**What this task involves:**
Reproduce all of the data exactly as written.
BEGIN
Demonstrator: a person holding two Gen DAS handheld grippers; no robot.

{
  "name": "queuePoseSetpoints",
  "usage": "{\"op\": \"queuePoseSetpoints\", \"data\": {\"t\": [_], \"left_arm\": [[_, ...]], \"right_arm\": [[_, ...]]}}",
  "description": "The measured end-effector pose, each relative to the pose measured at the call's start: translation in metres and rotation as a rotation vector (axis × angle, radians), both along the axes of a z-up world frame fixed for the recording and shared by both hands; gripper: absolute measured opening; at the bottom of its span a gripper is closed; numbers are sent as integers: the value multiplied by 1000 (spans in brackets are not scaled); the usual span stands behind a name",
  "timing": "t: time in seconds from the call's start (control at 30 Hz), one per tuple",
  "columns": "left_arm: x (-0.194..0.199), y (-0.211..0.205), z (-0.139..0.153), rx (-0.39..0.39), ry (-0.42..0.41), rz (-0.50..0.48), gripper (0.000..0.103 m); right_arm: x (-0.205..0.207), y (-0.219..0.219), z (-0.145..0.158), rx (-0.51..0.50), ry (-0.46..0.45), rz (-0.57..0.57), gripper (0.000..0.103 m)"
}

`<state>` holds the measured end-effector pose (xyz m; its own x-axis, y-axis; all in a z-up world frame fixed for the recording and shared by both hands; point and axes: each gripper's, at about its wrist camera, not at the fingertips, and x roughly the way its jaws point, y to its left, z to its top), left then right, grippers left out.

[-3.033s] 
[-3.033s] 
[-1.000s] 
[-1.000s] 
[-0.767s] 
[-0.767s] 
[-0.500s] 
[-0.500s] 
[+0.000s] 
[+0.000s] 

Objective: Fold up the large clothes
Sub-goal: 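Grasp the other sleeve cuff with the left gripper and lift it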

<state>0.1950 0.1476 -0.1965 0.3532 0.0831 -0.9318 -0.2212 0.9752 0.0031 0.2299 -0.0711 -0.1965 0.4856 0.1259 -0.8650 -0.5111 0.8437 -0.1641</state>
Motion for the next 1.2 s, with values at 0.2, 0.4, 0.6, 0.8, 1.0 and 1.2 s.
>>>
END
**Solution for this exercise:**
Demonstrator: a person holding two Gen DAS handheld grippers; no robot.

{
  "name": "queuePoseSetpoints",
  "usage": "{\"op\": \"queuePoseSetpoints\", \"data\": {\"t\": [_], \"left_arm\": [[_, ...]], \"right_arm\": [[_, ...]]}}",
  "description": "The measured end-effector pose, each relative to the pose measured at the call's start: translation in metres and rotation as a rotation vector (axis × angle, radians), both along the axes of a z-up world frame fixed for the recording and shared by both hands; gripper: absolute measured opening; at the bottom of its span a gripper is closed; numbers are sent as integers: the value multiplied by 1000 (spans in brackets are not scaled); the usual span stands behind a name",
  "timing": "t: time in seconds from the call's start (control at 30 Hz), one per tuple",
  "columns": "left_arm: x (-0.194..0.199), y (-0.211..0.205), z (-0.139..0.153), rx (-0.39..0.39), ry (-0.42..0.41), rz (-0.50..0.48), gripper (0.000..0.103 m); right_arm: x (-0.205..0.207), y (-0.219..0.219), z (-0.145..0.158), rx (-0.51..0.50), ry (-0.46..0.45), rz (-0.57..0.57), gripper (0.000..0.103 m)"
}

`<state>` holds the measured end-effector pose (xyz m; its own x-axis, y-axis; all in a z-up world frame fixed for the recording and shared by both hands; point and axes: each gripper's, at about its wrist camera, not at the fingertips, and x roughly the way its jaws point, y to its left, z to its top), left then right, grippers left out.

[-3.033s] 
[-3.033s] 
[-1.000s] 
[-1.000s] 
[-0.767s] 
[-0.767s] 
[-0.500s] 
[-0.500s] 
[+0.000s] 
[+0.000s] 

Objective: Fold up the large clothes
Sub-goal: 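Grasp the other sleeve cuff with the left gripper and lift it
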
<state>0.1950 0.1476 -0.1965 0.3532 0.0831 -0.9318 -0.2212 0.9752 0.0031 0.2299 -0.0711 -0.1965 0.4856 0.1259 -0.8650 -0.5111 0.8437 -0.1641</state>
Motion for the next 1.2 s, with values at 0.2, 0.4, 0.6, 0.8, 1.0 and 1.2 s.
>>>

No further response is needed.